This is the interview I have looked forward to the most since I started this series. Given how many Reading games I watched and listened to this year, I have heard Mike Ventola’s voice more than any other baseball radio/TV person out there. Chris LaBarge wrote here this summer before starting his own site and his insights and data collection on Reading were invaluable. To top that all off we have an incredibly exciting set of prospects to talk about here.
To start, introduce yourself and where can people can listen to you or read your work?
Mike: My name is Mike Ventola and I am the play-by-play radio voice of the Reading Fightin Phils. People can listen to the games on Sports Radio AM 1240/FM 98-5 in Reading, PA or via online at fightins.com. Download the TuneIn App as well and just type in “Reading Fightin Phils” in the search bar and you’ll be able to listen the games.
Chris: My name is Chris LaBarge and I’m very new to writing about Phillies prospects. I spent most of 2015 writing for Matt at Phillies Minor Thoughts, contributing a piece called “The Eye Test”. I try to offer thoughts and opinions on my in-person visits to the ballpark while also gaining some insight from talking to the players and coaches. Towards the end of the season, I branched off on my own and started a blog called “Phillies On Deck” where I will be posting my Eye Test work and offering other news bits about my 2 local teams, the Reading Fightins and the Lehigh Valley Iron Pigs.
Before talking about players, how was the playoff run to follow?
Mike: Such a joy to put it in its simplest of terms.
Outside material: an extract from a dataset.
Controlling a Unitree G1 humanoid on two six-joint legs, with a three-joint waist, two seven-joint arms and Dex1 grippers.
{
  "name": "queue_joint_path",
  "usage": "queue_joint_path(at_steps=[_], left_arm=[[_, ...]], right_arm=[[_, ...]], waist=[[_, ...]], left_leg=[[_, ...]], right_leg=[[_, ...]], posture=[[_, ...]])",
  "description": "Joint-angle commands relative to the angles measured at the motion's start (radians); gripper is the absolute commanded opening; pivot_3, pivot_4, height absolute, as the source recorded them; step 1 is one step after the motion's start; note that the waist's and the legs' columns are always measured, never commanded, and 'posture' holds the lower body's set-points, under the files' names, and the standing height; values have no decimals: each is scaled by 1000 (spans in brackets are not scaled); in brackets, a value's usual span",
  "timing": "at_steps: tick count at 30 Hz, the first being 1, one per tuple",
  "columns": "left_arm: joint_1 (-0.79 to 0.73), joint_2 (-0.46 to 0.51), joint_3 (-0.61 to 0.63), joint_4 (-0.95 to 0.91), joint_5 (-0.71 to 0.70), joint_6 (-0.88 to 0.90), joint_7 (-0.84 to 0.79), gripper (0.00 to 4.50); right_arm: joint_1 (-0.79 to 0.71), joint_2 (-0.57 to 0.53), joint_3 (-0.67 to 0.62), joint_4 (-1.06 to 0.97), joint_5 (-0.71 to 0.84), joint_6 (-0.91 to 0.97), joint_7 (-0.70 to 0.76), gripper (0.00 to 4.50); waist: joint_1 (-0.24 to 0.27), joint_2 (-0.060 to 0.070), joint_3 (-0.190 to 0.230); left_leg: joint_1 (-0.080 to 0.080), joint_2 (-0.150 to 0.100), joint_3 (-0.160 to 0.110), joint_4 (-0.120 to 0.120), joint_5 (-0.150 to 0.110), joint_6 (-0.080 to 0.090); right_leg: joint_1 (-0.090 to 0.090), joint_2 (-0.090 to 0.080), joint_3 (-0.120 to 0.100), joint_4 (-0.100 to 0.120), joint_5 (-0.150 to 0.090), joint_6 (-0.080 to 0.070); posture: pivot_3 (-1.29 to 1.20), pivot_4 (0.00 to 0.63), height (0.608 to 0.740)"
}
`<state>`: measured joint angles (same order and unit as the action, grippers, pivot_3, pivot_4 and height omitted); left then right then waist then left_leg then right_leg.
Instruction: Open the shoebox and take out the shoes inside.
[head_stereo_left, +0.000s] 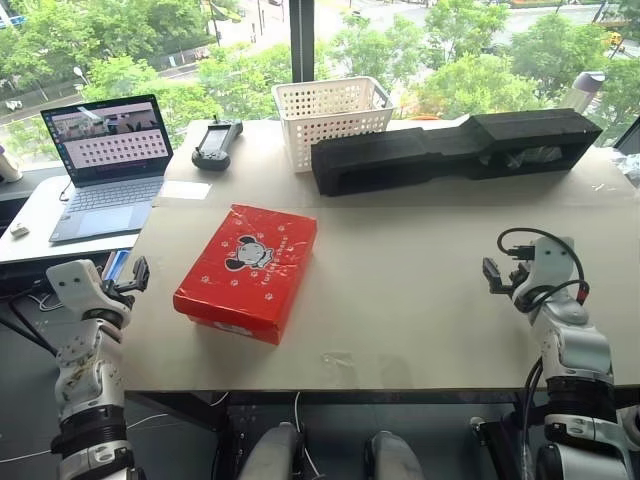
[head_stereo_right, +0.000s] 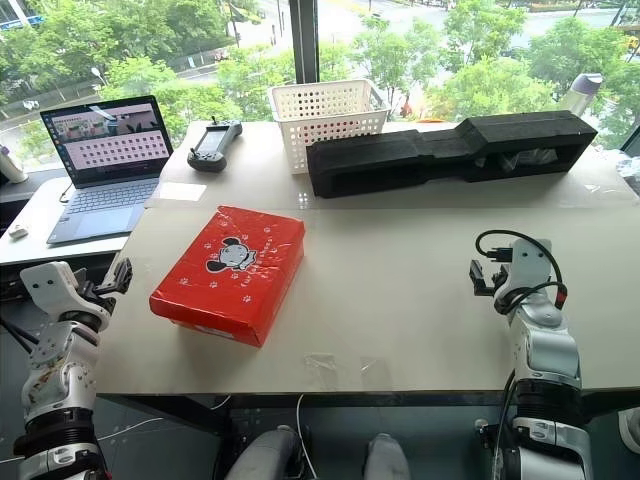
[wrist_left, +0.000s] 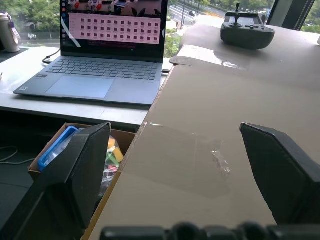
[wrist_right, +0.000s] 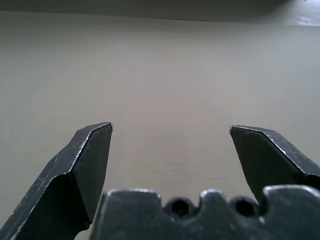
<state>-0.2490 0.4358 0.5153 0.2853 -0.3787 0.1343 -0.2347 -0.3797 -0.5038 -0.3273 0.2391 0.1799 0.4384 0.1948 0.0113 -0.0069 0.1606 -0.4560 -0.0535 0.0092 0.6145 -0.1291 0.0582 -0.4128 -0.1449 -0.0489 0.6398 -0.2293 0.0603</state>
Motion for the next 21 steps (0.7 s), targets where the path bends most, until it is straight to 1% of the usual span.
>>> queue_joint_path(at_steps=[1,3,5,6,9,11,12,13,15,16,17,18,19,20,21], left_arm=[[1,47,-3,6,-11,-21,-81,4450],[2,81,-32,36,-10,-31,-178,4450],[9,161,-79,42,-40,-16,-397,4450],[11,194,-97,46,-48,-15,-477,4450],[-3,328,-172,47,-65,-10,-764,3720],[-31,379,-214,72,-63,3,-873,3178],[-46,398,-235,92,-60,10,-921,2684],[-66,413,-256,120,-52,11,-964,2379],[-116,441,-303,187,-18,-5,-1037,1652],[-139,451,-323,219,1,-20,-1061,1319],[-164,457,-339,251,16,-31,-1081,825],[-187,460,-348,276,24,-36,-1098,571],[-209,461,-356,300,33,-41,-1110,148],[-228,460,-362,323,42,-47,-1119,0],[-245,458,-367,346,50,-55,-1125,0]], right_arm=[[-16,-30,-11,-53,21,-8,42,4500],[-28,-42,-8,-71,49,-11,96,4500],[-48,-72,29,-130,131,53,249,4500],[-55,-83,44,-152,162,83,307,4500],[-87,-162,198,-283,294,239,595,4500],[-111,-190,277,-325,334,295,706,4500],[-126,-193,317,-328,335,300,743,4249],[-142,-192,362,-323,323,296,778,3980],[-183,-171,468,-300,278,268,832,3429],[-202,-154,511,-282,251,248,844,3115],[-222,-132,546,-255,225,229,847,2703],[-243,-106,576,-223,198,212,841,2471],[-261,-83,601,-195,173,196,836,2092],[-276,-59,622,-169,152,185,831,1682],[-287,-40,639,-150,134,171,830,1383]], waist=[[0,0,0],[-1,0,0],[-3,0,0],[-7,0,0],[-17,0,0],[-22,0,0],[-23,0,0],[-23,0,0],[-23,0,0],[-23,-1,1],[-23,-1,1],[-23,-2,1],[-23,-2,1],[-23,-2,2],[-23,-3,2]], left_leg=[[0,0,0,0,0,0],[0,0,0,0,0,0],[0,0,1,0,0,0],[0,0,1,0,0,0],[-1,1,1,0,0,0],[-1,4,1,0,0,0],[-1,5,0,-1,0,0],[-1,5,0,-1,0,0],[-1,6,0,-2,0,0],[-1,5,0,-2,0,0],[-2,5,0,-2,0,0],[-3,5,0,-2,0,0],[-3,5,0,-2,0,0],[-3,5,0,-2,0,0],[-3,4,0,-2,0,0]], right_leg=[[0,0,0,0,0,0],[0,0,0,0,0,0],[-1,1,0,0,0,0],[-1,1,1,0,0,0],[-5,1,1,0,0,-1],[-7,0,0,-2,-1,-4],[-7,0,-1,-3,-1,-5],[-6,0,-1,-6,-2,-7],[-6,1,-2,-10,0,-7],[-7,0,-2,-10,2,-4],[-7,1,-2,-10,3,-3],[-8,1,-2,-10,3,-3],[-8,1,-2,-10,4,-2],[-8,2,-2,-9,4,-2],[-9,2,-2,-9,5,-2]], posture=[[0,150,731],[0,150,731],[0,150,731],[0,150,731],[0,150,731],[0,150,731],[0,150,731],[0,150,731],[0,150,731],[0,150,731],[0,150,731],[0,150,731],[0,150,731],[0,150,731],[0,150,731]])
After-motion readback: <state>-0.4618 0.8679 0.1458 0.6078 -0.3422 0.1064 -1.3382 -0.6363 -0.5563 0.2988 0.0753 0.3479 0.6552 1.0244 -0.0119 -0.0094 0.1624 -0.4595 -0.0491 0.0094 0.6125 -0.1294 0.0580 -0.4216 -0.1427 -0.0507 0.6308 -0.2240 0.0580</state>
It was a huge thrill to have a front row seat to seeing each and everyone of these players grind it out in pursuit of winning a championship. Granted losing that deciding game was a heartbreaker for everyone going from Dusty Wathan down to the last player, but this team truly showed it’s heart and grit throughout every game of the postseason. It takes a lot out of these guys going through the regular season and for them to play with such great intensity throughout the playoffs really made it memorable.
Chris: Other than the way it ended, it was a great run. Just having one more reliable starter might have brought home the hardware, but I still like the way Dusty Wathan and Company handled things. Watching this group of kids face two veteran ball clubs in the playoffs and more than hold their own speaks volumes of the improvements this system has made. And on a personal note, this was easily the most fun group of ball players to be around. What’s nice about Reading is the access the team and players allow you. The fans became a part of their celebrations after they clinched a playoff birth, the Division crown, and a spot in the Finals. My son was in his glory but I’ll admit it was something I’ll never forget either.
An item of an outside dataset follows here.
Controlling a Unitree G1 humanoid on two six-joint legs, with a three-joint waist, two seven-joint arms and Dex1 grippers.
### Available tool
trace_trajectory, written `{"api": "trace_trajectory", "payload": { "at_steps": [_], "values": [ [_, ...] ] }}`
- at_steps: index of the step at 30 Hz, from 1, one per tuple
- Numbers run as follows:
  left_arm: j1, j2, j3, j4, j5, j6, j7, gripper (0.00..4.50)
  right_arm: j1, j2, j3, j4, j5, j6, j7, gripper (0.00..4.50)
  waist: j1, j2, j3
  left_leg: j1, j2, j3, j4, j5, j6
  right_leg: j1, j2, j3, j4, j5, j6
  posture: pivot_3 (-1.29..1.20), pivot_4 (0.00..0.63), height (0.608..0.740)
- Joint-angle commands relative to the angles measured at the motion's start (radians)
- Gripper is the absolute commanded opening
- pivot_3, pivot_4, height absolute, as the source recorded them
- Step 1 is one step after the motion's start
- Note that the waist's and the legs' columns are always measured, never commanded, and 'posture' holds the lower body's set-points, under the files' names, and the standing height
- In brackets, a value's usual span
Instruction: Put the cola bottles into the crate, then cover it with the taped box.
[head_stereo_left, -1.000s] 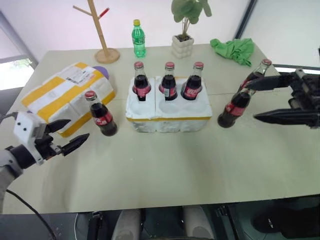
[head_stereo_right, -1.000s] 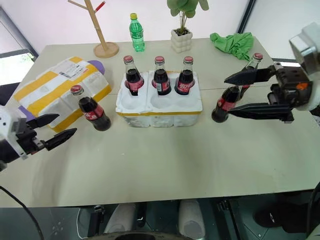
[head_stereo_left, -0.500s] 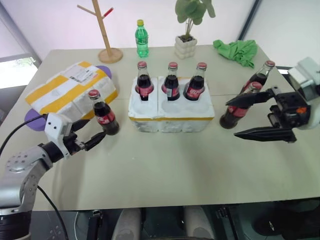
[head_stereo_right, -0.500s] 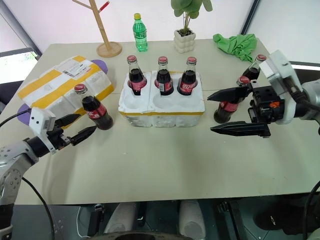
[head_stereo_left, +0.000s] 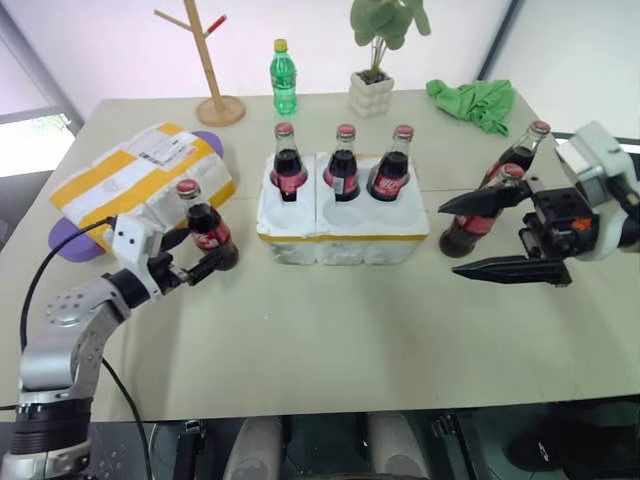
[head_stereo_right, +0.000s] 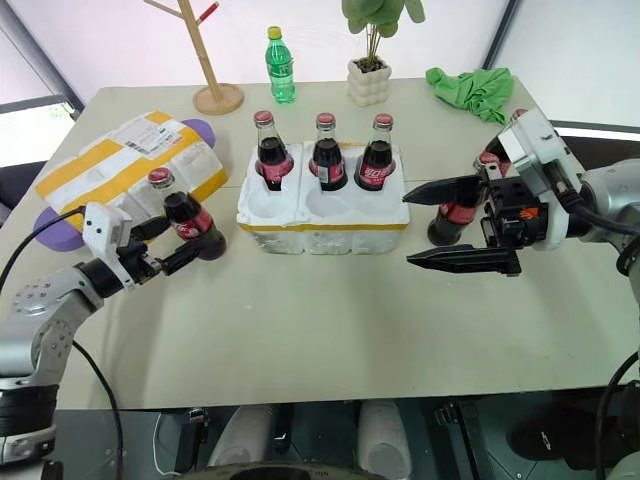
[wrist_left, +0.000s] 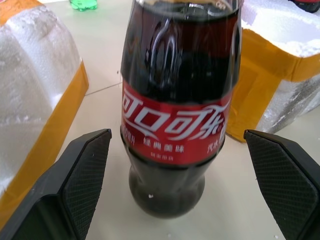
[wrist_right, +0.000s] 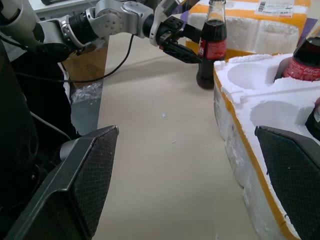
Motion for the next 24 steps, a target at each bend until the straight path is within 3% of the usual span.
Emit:
{"api": "trace_trajectory", "payload": {
  "at_steps": [1,19,24],
  "values": [
    [-0.037,0.003,-0.003,0.014,0.004,-0.024,-0.007,4.47,-0.023,-0.003,-0.017,-0.016,0.015,-0.011,-0.003,4.5,0.001,0.0,0.0,0.0,0.0,0.0,0.0,0.0,0.0,0.0,0.0,0.0,0.0,0.0,0.0,0.0,0.15,0.74],
    [-0.163,-0.064,-0.055,0.163,0.029,-0.087,-0.023,4.47,-0.014,0.013,-0.024,-0.034,0.042,-0.001,-0.045,4.5,0.001,0.0,0.0,0.0,0.0,0.0,0.0,0.0,0.0,0.0,0.0,0.0,0.0,0.0,0.0,0.0,0.15,0.74],
    [-0.15,-0.059,-0.044,0.152,0.018,-0.082,-0.032,2.78,-0.007,0.018,-0.024,-0.042,0.047,0.003,-0.059,4.5,0.002,0.0,0.0,0.0,0.0,0.0,0.001,0.0,0.0,0.0,0.0,0.0,0.0,0.0,0.0,0.0,0.15,0.74]
  ]
}}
No one will argue anything other than J.P. Crawford being spectacularly good. What makes him so special compared to his peers?
Mike: He has the “it” factor. No moment is too big for J.P. Let’s start with his approach at the plate. In my two seasons with the Fightin Phils I have not seen a player so confident with two strikes in the count. He acts as if he’s going to get on base every time he steps in the batters box and the mindset doesn’t change if he’s down 0-2 in the count. He’s not afraid to shorten up his swing or take a walk. He had more walks this season than he did strikeouts. He was the perfect #2 hitter in the lineup and I believe the Phillies project him to be a slotted in that spot in the lineup when he gets up to the major leagues. His defense is outstanding. A lot of people would argue me on that word due to him committing 20+ errors in Reading. Those 20+ errors were errors that he doesn’t make nine times out of ten. His range is excellent and I believe will continue to get better. He’s truly a “special” player and I believe the Phillies have a diamond amongst a treasure chest full of jewels.
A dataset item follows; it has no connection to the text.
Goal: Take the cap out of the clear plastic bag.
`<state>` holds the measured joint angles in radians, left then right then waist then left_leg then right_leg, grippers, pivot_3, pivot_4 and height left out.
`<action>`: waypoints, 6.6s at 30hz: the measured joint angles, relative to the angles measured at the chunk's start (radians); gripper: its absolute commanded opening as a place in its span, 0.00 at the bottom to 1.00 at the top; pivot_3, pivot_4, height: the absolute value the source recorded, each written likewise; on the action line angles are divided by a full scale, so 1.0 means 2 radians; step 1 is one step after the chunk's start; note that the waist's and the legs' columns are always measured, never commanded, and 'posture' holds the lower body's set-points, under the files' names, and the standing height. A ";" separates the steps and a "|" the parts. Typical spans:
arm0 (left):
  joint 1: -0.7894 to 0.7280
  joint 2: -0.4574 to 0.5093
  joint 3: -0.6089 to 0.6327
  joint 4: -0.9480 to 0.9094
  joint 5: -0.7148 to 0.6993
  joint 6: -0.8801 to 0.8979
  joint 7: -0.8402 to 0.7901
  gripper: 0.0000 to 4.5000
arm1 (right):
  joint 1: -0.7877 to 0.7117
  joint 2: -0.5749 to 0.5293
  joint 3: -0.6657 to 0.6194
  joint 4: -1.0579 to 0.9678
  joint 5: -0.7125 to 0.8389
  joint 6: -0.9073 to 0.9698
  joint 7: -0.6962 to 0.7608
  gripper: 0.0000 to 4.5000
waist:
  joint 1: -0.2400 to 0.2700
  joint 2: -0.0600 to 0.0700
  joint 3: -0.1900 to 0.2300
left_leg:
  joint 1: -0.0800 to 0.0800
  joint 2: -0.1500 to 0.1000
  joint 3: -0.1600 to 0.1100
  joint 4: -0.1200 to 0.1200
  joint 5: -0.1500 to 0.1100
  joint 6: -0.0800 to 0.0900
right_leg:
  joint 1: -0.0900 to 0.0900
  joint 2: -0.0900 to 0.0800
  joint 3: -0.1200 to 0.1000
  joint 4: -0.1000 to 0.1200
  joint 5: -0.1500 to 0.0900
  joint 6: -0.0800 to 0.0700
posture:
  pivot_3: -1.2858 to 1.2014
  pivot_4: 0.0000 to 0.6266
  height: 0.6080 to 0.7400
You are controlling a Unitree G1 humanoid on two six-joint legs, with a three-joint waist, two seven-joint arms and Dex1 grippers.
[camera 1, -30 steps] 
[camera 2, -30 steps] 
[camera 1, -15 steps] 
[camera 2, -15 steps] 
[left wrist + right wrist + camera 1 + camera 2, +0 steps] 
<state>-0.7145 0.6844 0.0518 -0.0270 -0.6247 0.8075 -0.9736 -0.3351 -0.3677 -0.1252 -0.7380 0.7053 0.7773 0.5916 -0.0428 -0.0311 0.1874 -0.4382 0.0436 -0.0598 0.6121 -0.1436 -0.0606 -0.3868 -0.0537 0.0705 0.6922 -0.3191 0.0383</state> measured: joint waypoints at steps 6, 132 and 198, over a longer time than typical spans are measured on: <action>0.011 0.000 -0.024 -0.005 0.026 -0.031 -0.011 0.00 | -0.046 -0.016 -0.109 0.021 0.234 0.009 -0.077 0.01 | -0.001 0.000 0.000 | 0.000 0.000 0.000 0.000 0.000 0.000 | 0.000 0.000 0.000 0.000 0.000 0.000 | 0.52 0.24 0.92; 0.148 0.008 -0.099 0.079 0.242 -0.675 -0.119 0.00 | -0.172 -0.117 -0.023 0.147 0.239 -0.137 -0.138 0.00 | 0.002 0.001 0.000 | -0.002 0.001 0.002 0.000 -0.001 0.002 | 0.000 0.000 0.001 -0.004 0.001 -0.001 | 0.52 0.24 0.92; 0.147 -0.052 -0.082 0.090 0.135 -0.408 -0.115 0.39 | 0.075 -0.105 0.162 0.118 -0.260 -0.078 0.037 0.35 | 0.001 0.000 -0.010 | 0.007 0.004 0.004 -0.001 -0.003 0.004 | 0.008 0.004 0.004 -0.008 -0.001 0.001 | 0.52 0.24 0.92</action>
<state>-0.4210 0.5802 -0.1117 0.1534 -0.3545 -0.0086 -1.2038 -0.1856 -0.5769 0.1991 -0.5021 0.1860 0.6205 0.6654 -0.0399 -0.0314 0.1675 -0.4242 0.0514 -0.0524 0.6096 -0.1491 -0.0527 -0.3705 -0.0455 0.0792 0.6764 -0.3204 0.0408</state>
Chris: There are so many intangibles that this kid possesses but I think it’s his maturity on the field that sets him apart. He is unflappable out there at age 20. It seems that no moment is too big for him and no situation to dire. He does his thing regardless. There were 2 aspects of his game that stood to me this season and regardless of the situation, they don’t change. First, his approach at the plate is incredibly advanced for his age. He hunts fastballs early in counts and seems to ignore anything spinning. He knows his “Nitro Zone” and attacks balls in that zone quickly and violently. Then with 2 strikes, he shortens up slightly, expands his zone slightly, and battles like no 20-year old I’ve ever seen. He actually seems MORE comfortable with 2 strikes. Secondly, I’m not sure I’ve ever seen a middle infielder turn a double play quicker than JP. His footwork and transitions are astoundingly quick and his throws are strong and accurate. I told my son more than once, treasure this. You won’t see another JP Crawford come through here for a while.
The Fightin Phils had a vaunted rotation to start the season. Most fans are aware of Aaron Nola by now, Tom Windle ended up in the bullpen, and Biddle struggled his way to AAA. How did the last two (Zach Eflin and Ben Lively) evolve over the season?
Mike: Let me start with Zach Eflin. Zach was by far one of the best pitchers on the Fightins staff this season. His ability to pound the strikezone, get ground ball outs and pitch two good starts in the playoffs just show the type of guy the Phillies are hoping for in him. He is as true a sinker ball pitcher as you’ll find, strikeouts are not his cup of tea but he’s not afraid to attack hitters. I love his ability to not be swayed by the big moment. When he returned from the Pan-Am Games he had a few bumps but he found a way to get around them. I really think Zach has the ability to be a good major league starter someday. I’m really excited about his future.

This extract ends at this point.